Child of a narcissist adopts that if they’ll work excessively to please others, it’s less likely that they will be the center of negative attention. Consequently, that young child who didn’t get attention in his childhood grows up as an adult who, despite unintentionally has no expectation of attention, still hopes to get love after spending everything they possess to others.
4.Developing Anxiety & Depression
Children of narcissistic parents are vulnerable to anxiety and depression. They are overly dependent on others and it is difficult for them to relate with others, which makes it nearly impossible for them to form healthy relationships.
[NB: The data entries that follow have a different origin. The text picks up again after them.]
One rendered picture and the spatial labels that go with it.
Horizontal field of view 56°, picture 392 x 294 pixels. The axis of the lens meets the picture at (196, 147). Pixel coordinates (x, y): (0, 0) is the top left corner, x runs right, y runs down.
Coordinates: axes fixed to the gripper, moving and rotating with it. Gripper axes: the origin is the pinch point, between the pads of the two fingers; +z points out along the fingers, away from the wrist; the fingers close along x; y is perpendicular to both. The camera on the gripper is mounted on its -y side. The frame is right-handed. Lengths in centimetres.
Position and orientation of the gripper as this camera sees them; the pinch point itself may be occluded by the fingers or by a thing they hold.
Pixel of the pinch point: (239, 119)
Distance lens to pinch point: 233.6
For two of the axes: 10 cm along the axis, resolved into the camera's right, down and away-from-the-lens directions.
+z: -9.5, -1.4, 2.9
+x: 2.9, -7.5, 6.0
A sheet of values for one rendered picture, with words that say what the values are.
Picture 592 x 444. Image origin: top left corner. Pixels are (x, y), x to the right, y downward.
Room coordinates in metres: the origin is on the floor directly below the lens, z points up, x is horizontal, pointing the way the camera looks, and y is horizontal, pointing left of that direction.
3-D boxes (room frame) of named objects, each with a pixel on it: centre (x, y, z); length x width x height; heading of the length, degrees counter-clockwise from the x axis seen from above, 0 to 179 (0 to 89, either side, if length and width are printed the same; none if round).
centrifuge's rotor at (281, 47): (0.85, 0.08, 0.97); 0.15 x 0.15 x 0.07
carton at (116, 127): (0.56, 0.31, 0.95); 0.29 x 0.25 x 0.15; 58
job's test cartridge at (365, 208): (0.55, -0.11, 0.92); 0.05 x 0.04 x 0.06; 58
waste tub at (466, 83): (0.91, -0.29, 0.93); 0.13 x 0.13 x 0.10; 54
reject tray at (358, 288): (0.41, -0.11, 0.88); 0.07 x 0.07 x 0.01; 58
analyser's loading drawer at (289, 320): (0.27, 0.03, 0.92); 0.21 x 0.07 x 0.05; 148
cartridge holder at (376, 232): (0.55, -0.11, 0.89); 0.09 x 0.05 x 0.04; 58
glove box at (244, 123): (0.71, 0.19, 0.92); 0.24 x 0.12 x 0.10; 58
And if they try to put them first in any relationship, which is rare, they are ashamed of it and the guilt doesn’t leave them. As they are always overshadowed by the narcissist, they often fail to build their own identity. All these failures in life lead to depression and anxiety and they are often more likely to abuse alcohol and drugs.
5.Unhealthy Relationships
Most of the time, they are in unhealthy relationships but they have learned from their narcissistic mother that they are undeserving of unconditional love. They feel anxious when they are getting unconditional positive regard, warmth and love in a relationship. They believe that love is conditional and does not last .
It may take years for the adult child to figure out why despite efforts, they are unable to maintain relationships. Sadly,this realization hits after enduring toxic relationships, fighting depression, or dealing with low self esteem and some of them become drug addicts. All of this drives them to seek professional help and a professional helper holds their hand and helps them come out from that hidden trauma caused by a narcissistic mother. Slowly the fog begins to lift and true healing finally starts.
Even in the adulthood, a person living with a narcissistic mother finds it difficult to maintain boundaries with his mom. As, his/her parents train him/her for years to keep mother’s needs first. If a person wants to remain in communication with his mother, he should set certain boundaries himself and follow those religiously as it is unlikely for a narcissist to respect boundaries her adult child has placed.
Final Words
Finally, we can conclude that the victims must spend some time pondering over the past experiences and also take a look at the present challenges of their relationships with narcissistic mother. They must discover what type of relationship dynamics they want to have, and can achieve with his mother. The expectations must be realistic and reasonable. A therapist should oversee all this process as he or she is the person who has the experience working with clients having Narcissistic personality disorder.
Some of them might opt a low-contact policy with their narcissistic mother for the sake of a non-narcissistic father or siblings; others may find it hard, so they cut ties completely. Whatever the decision is, it must be for the well-being of the victim so that they can preserve their sense of self.